Saturday, 5 September 2009

Emerald City the country's most affordable

as posted here

IT has been dubbed the country's most expensive place to live but Sydney is in fact Australia's most affordable city.

A report on property in the country's capital cities names Sydney as the place with the most suburbs where the average property price falls under half a million dollars.

Of 1225 suburbs across Australia where the median house price is below $500,000, Sydney has 298, almost half of the city's total suburbs, according to the report commissioned by the National Australia Bank.

"This result is a little surprising, given that Sydney is the nation's most expensive housing market," said the report's author, Cameron Kusher of research firm RP Data.

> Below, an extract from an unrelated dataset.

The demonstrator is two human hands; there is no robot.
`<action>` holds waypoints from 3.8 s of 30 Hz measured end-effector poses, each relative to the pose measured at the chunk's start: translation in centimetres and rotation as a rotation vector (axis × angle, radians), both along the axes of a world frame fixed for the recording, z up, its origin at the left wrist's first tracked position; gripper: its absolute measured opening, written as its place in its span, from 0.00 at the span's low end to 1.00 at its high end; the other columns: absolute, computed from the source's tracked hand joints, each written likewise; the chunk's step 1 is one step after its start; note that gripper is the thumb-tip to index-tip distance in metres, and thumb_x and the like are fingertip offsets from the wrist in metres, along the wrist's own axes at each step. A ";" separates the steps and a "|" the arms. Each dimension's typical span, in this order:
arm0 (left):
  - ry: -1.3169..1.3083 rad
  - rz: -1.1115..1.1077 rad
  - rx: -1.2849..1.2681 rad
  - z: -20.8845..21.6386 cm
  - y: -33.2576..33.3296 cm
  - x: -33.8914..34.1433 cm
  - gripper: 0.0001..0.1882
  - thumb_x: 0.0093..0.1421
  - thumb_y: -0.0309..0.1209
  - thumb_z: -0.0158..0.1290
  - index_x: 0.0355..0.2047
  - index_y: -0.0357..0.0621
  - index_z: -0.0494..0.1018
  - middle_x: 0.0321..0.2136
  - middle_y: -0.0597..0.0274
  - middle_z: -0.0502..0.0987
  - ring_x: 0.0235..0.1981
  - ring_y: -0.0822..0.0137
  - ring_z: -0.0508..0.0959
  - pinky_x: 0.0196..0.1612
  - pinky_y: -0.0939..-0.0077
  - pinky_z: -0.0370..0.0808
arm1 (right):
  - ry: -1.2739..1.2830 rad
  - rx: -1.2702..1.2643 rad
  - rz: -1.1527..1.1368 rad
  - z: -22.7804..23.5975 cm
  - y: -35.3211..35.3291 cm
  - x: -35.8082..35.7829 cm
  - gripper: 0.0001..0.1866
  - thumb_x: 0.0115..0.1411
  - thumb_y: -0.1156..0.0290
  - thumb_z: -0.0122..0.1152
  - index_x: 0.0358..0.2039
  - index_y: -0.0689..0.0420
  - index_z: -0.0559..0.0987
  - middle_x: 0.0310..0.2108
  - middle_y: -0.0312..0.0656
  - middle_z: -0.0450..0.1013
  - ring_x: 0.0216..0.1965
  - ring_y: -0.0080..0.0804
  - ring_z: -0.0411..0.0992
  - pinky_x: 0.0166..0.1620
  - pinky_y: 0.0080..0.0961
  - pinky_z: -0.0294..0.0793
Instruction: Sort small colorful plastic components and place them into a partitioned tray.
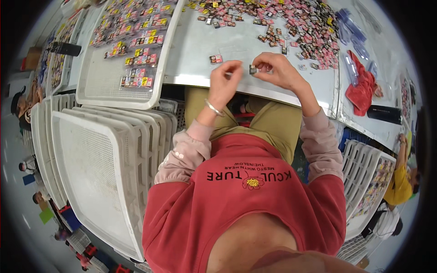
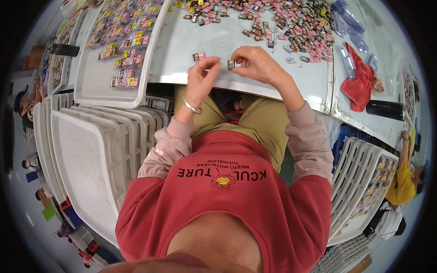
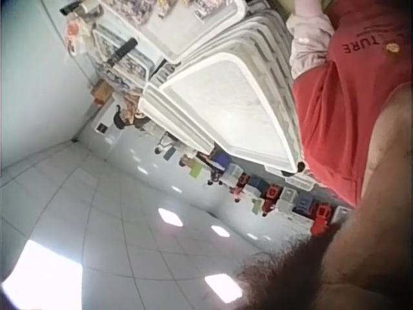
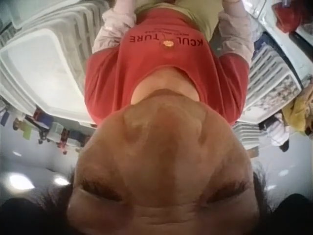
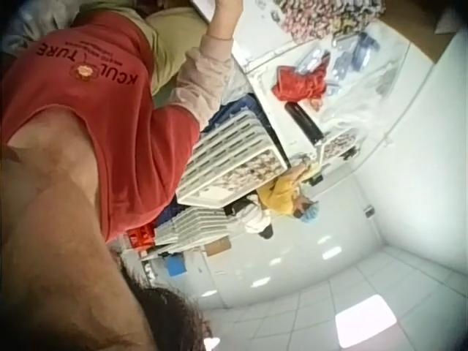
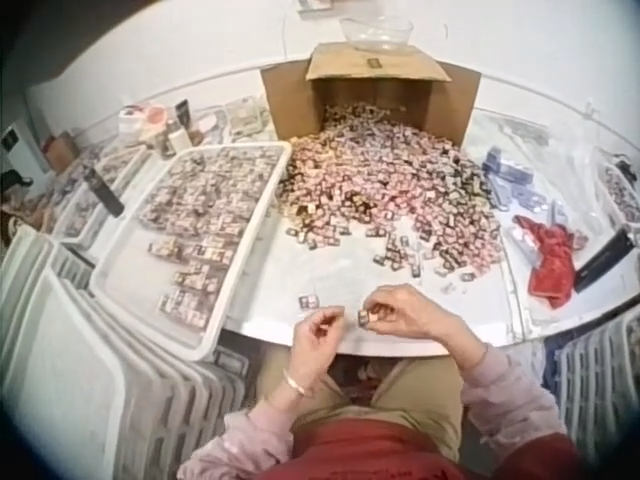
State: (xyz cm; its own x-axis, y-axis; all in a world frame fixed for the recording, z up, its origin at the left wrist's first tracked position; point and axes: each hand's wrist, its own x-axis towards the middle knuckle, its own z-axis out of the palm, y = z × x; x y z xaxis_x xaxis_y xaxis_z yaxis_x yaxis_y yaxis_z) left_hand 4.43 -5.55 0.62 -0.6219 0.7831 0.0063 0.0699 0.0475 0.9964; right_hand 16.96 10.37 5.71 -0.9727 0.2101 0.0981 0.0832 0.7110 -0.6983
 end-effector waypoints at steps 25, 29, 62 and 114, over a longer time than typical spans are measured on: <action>1.041 -0.063 0.009 -4.6 -1.2 -6.2 0.18 0.49 0.22 0.52 0.43 0.40 0.73 0.43 0.54 0.72 0.50 0.49 0.68 0.53 0.61 0.67 | 0.029 0.232 -0.128 -7.8 -2.3 -8.2 0.08 0.53 0.72 0.59 0.33 0.60 0.76 0.31 0.49 0.71 0.38 0.49 0.72 0.40 0.39 0.72; 1.044 -0.058 0.004 -4.4 -1.1 -5.9 0.18 0.49 0.22 0.51 0.43 0.40 0.73 0.43 0.54 0.72 0.50 0.49 0.68 0.53 0.61 0.67 | -0.002 0.127 -0.080 -7.7 -0.4 -8.4 0.09 0.53 0.71 0.59 0.35 0.58 0.77 0.32 0.49 0.71 0.39 0.49 0.72 0.40 0.38 0.72; 1.036 -0.079 -0.112 -2.1 0.6 -7.9 0.24 0.40 0.40 0.67 0.38 0.45 0.76 0.41 0.54 0.70 0.43 0.53 0.68 0.47 0.63 0.67 | 0.209 -0.162 -0.425 -5.8 -1.5 -2.1 0.10 0.51 0.75 0.59 0.35 0.61 0.79 0.28 0.46 0.74 0.26 0.35 0.72 0.32 0.27 0.71; 0.871 0.011 -0.058 -3.9 6.4 -2.2 0.05 0.49 0.29 0.60 0.27 0.44 0.79 0.23 0.60 0.74 0.26 0.58 0.75 0.29 0.66 0.71 | 0.161 0.018 -0.552 -6.7 1.3 3.5 0.11 0.48 0.75 0.62 0.35 0.58 0.80 0.33 0.42 0.75 0.33 0.37 0.73 0.40 0.30 0.73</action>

"It does show that many suburbs still exist where affordable property is available."

General sales manager at McGrath Real Estate Matt Lahood said many of Sydney's first-home buyers trying to get their foot on the property ladder had unrealistic expectations.

"A lot of the buyers coming into the market want to kick off into the parkside and beachside areas," Mr Lahood said. "The perception of their dream area ends up not being the end reality."

Raine & Horne chief executive Angus Raine said the city was made up of a "series of tribes", some of which carried greater "snob value" than others.

"The second thing people ask you in Sydney is, 'Where do you live?'," Mr Raine said.

The Sydney suburbs picked out as the best places to buy houses were the western suburbs of Granville, Guildford, Toongabbie and Lidcombe, and Sutherland in the city's south.

Inner-city Ultimo, Rushcutters Bay and Chippendale along with Crows Nest on the lower north shore were the best places to buy units.

Elsewhere in the country, the NAB RP Data report, "Where to Buy under $500,000", names top suburbs as Banyo, Zillmere, Keperra, Coopers Plains and Salisbury in Brisbane; Werribee, Fawkner, Reservoir, Preston and Seddon in Melbourne; and Armadale, Kenwick and Cannington in Perth.

Sydney mother Kellie Denning, 34, and her husband, Shannon, 35, recently bought a $450,000 three-bedroom home on a 1000sqm block with a swimming pool in Greystanes in Sydney's west.

The couple had moved from the Blacktown area and believed trendy city areas such as Bondi were overpriced.

"We know the area well," Mrs Denning said. "My husband lived here until he was 28."

Mrs Denning said it took her husband 45 minutes to get to work in the city. "It's nothing ... (people) think because it's out west it's too far or not a nice area, but this is one of the nicest areas you could come across."

Housing Industry Association chief economist Harley Dale said he believed the results were attributed to Sydney spending so many years as the weakest housing market in the country. "You still have a lot of places in Sydney where the home value now is still lower than in 2003 and 2004 at the end of the boom," he said.

"I think it is conceivable it will stay that way for some time. We are not on the cusp of a house price boom ... you could be coming up with a situation with lots of affordable suburbs for some while to come."

Ray White chairman Brian White said Sydney was the place with the greatest mix of cheaper units amid highly priced properties, and there had been a clear move in the past 10 years towards families who were prepared to raise their children in a unit so that they could live in their desired area.

"You get stories of people prepared to pack their families into apartments in Bondi," Mr White said yesterday.